I told her about similar drilling, and proposals to use hydraulic fracturing, around my hometown.
That’s what you get, she said, when oilmen are running the country.
Two years later, I stood in the frigid January chill in front of the war memorial in downtown Baltimore, my 4-year-old daughter on my shoulders, bundled in layers of wool and fleece. We’d come to see Barack Obama, who had just been elected to be the next president of the United States, and was making a whistle stop in Baltimore en route to his inauguration in Washington, D.C.
Obama had run for the presidency promising to undo much of the damage that Bush & Co. had done — to the country’s reputation abroad, to the economy at home, and to the land and the air. The energy he brought to that mostly African American city, a town that had seen far more than its share of hard times, was electrifying: finally, a president who would put people before profits, who would end foreign wars and focus on rebuilding here at home.
Almost four years after that day in Baltimore, it’s easy to look at the mark that Obama has left on the landscape, the climate, our cities, the economy, and feel like those hopes have been dashed.
Oil production has increased in the U.S. under Obama’s hand, as he is fond of reminding us. The Obama administration has put in place tough new regulations on coal-fired power plants, but on energy, it’s “all-of-the-above,” and on the climate, he hasn’t shown the leadership many had imagined. Obama’s urban policies have been clear-eyed, but, as with so many things, underfunded.
Still, on Tuesday, we have a stark choice to make at the polls. Hurricane Sandy has done a fine job of illuminating the differences between the two presidential candidates: On one hand, a man who snapped to, threw partisan politics to the wind, and got busy mobilizing the troops to help the millions affected by the storm; on the other, a man who has said he wants to privatize disaster relief and blushes and seizes up at the very mention of what we’ve done to the climate.
Some commentators have predicted that a President Romney would have a hard time making good on his promises to roll back environmental protections and open the public lands to more drilling and development. (At a rally last summer, he quipped, “I don’t know what the purpose is” of all this federal land in the West. Harold Hamm, his chief energy adviser, has made billions on — you guessed it — oil.)
But if there’s one thing that George W. Bush and the four hard years since his departure from the White House have taught us, it’s that it is far easier to blow things up than it is to put them back together again. Baltimore and cities like it continue to struggle, despite right-minded policies in Washington. The national economy is still a shambles. The globe continues to warm.

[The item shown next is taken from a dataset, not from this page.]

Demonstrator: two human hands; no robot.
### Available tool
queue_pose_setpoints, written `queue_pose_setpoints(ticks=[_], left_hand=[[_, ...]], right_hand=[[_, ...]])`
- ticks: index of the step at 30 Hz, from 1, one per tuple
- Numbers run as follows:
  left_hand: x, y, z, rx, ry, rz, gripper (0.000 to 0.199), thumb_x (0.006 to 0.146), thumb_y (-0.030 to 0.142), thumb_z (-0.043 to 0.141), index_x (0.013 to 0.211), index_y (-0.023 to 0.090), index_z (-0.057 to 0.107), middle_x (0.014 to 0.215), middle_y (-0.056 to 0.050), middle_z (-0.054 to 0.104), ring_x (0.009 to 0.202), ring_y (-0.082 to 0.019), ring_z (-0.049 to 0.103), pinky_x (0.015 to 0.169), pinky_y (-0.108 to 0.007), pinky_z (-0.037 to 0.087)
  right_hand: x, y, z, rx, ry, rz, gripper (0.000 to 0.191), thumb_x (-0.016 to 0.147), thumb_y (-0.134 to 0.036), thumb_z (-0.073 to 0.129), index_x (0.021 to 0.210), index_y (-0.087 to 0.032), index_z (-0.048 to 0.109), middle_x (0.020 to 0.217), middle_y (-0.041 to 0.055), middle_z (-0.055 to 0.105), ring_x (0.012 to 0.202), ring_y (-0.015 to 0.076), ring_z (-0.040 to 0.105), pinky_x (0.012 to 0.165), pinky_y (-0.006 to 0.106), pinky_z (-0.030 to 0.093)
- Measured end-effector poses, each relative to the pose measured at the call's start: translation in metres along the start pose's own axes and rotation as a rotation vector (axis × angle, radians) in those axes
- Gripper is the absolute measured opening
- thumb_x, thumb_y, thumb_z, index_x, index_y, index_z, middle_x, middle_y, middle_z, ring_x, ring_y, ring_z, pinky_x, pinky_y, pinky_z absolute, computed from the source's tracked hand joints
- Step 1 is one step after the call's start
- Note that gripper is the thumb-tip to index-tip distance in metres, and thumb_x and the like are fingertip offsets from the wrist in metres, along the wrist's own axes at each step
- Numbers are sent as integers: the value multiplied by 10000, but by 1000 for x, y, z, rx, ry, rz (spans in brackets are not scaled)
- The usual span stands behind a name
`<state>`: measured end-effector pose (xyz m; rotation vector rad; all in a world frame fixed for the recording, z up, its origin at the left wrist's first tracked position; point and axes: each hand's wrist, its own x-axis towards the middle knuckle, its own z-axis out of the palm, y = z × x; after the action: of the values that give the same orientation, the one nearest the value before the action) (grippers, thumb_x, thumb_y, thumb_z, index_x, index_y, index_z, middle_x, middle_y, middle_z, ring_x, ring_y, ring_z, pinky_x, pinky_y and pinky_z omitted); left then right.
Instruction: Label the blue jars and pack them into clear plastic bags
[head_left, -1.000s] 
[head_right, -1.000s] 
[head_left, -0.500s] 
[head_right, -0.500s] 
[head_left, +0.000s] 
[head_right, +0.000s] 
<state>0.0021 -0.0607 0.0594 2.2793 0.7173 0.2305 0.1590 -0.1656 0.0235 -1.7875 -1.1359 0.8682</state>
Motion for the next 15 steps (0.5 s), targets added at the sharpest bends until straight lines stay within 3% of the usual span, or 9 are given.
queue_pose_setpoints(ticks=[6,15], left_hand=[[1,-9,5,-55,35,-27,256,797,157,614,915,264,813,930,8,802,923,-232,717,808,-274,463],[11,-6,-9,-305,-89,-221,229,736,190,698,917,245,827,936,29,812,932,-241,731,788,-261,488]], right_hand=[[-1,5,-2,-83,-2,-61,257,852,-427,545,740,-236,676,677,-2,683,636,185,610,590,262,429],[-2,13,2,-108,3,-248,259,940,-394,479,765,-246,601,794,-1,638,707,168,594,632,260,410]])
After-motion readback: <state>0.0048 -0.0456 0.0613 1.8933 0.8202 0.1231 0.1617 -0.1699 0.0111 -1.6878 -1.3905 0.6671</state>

The last time I flew over the Wyoming gas fields, the scene hadn’t changed much. The gas boom is still going full throttle, thanks in part to deals the Bush administration cut before leaving office.
That view from an airplane window is a vivid reminder of the price we’re still paying for eight years of environmental rollbacks, just as the scenes of Hurricane Sandy show the price our kids and grandkids will pay for years of drill-mine-log-everything policies.
The last four years are littered with disappointment, but they at least show us that there has been a shift in priorities — a shift that could quickly be undone if we decide to let oilmen run the show again.